Mining (together with a bit of web scraping) of large social networks from Twitter using Python (and Ruby)
Moses Boudourides  1@  
1 : University of Patras

This workshop is going to focus on how to construct certain networks from Twitter data after mining them from the Twitter API or/and possibly using a bit of web scraping.

An API (Application Programming Interface) of a social networking service is, roughly speaking, a set of routines that has been set up to allowing users to access specific chunks of data hosted in the social media. Needless to say that nowadays social media provide easily accessed sources of big data among which those displaying relational features may supply easily to access examples of large empirical social networks representing the underlying structures of action. The reason we are using Python to implement such data mining tasks is because Python exhibits a number of advantageous qualities in data gathering, data manipulation and data visualization and analysis.

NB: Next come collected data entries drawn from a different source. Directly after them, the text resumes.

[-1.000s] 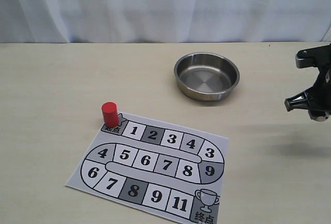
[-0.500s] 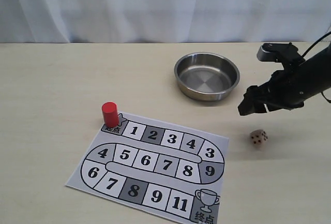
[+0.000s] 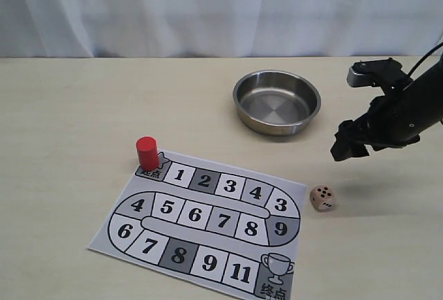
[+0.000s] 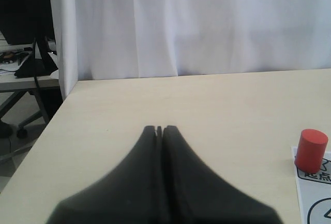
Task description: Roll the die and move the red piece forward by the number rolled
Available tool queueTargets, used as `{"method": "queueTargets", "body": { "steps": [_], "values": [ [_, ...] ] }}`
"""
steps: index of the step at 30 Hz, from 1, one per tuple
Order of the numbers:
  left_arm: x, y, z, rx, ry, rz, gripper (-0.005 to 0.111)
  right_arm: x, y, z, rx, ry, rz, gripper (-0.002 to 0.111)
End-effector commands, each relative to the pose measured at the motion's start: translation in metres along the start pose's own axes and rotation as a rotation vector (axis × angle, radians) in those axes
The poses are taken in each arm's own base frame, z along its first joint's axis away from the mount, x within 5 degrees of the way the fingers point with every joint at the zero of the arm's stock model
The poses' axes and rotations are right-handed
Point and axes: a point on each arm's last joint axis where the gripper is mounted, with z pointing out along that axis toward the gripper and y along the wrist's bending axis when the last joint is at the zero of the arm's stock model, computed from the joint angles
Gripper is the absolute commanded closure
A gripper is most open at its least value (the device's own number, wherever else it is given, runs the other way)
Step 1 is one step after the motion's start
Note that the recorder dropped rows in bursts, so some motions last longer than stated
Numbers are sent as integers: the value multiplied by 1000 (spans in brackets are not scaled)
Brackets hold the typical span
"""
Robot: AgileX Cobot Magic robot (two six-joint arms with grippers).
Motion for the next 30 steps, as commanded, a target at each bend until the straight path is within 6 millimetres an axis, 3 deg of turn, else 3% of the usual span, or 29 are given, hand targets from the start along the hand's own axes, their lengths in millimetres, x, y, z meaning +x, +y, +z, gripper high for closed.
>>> {"method": "queueTargets", "body": {
  "steps": [1, 4, 6, 16, 30],
  "values": [
    [-4, 0, -1, 0, -23, -3, 107, 3, -7, -1, 68, 39, 14, 33],
    [-4, 0, -1, 0, -25, -3, 107, 7, -12, -2, 119, 77, 58, 34],
    [-4, 0, -1, 0, -27, -3, 107, 10, -14, -3, 151, 115, 60, 41],
    [-4, 0, -1, 0, -27, -3, 107, 26, -10, -6, 145, 298, 115, 103],
    [-4, 0, -1, 0, -29, -3, 107, 28, 48, 5, 102, 289, -58, 104]
  ]
}}
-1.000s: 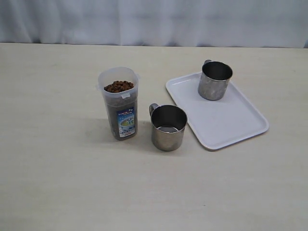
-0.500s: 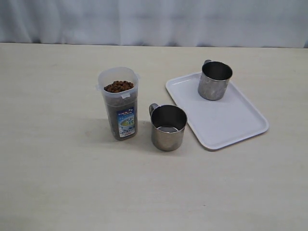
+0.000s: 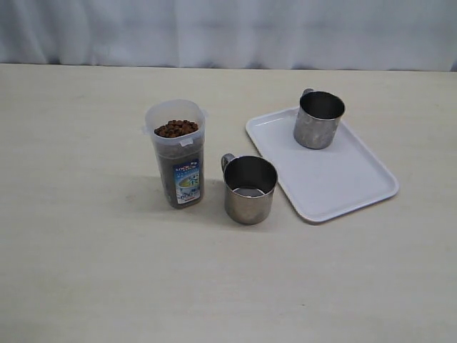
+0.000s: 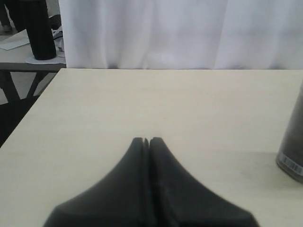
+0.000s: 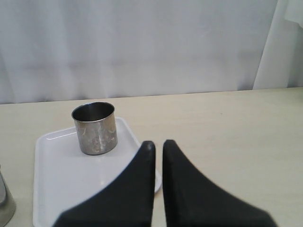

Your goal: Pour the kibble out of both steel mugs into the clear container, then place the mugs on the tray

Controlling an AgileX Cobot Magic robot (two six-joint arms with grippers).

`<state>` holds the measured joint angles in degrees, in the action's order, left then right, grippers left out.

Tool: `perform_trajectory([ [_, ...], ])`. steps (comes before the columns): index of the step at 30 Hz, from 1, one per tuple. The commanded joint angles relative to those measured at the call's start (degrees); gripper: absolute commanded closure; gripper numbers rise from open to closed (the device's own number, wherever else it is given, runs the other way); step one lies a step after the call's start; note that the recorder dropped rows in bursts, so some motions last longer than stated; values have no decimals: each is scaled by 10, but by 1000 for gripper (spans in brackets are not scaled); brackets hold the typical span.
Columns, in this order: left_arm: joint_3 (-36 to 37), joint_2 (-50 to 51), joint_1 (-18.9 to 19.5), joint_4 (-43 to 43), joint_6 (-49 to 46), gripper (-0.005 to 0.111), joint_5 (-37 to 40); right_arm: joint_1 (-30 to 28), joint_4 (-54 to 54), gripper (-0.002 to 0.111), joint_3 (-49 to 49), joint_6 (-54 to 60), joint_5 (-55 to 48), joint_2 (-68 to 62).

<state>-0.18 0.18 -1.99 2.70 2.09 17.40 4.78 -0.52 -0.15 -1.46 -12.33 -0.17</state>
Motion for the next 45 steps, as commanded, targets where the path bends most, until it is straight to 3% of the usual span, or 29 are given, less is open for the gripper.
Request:
perform_trajectory([
  [1, 2, -2, 0, 9, 10, 107, -7, 0, 1, 104, 2, 3, 3, 2],
  [7, 2, -2, 0, 7, 8, 107, -68, 0, 1, 104, 2, 3, 3, 2],
  [21, 2, -2, 0, 3, 9, 107, -71, 0, 1, 104, 2, 3, 3, 2],
  [29, 2, -2, -43, 3, 8, 107, -71, 0, 1, 104, 2, 3, 3, 2],
  [45, 2, -2, -44, 0, 8, 107, -66, 0, 1, 104, 2, 3, 3, 2],
])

Social media allow content that is created in one place can be dynamically posted and updated on the web. For instance, content (including texts, photos and videos) can be embedded, dynamically posted and shared together with certain user information (profile). In general, since the Twitter API is more open when comes to sharing information and given the existing restrictions in the Facebook and LinkedIn APIs, we are going to focus here just on data mining from Twitter.

The main mining tool in Twitter includes two RESTful APIs. Through the Twitter REST API methods users may access and interact with core Twitter data (such as update timelines, status data and user information) and Twitter Search data. Through the Streaming API method, users may access streaming tweets in real time as they happen. In all cases, retrieved data are in the JSON data format. JSON is the acronym of JavaScript Object Notation, i.e. an open standard format that uses human-readable text to transmit data objects consisting of attribute-value pairs.

Twitter users may access the API through an authorization provided by the OAuth tool, which is an authentication protocol that allows users to approve their application to act on their behalf without sharing their password. After getting authorization, users may employ different API methods for accessing information on tweets (including the occurrence of hashtags, search terms, embedded media etc.), users, following relationships (friends, followers), retweets, etc.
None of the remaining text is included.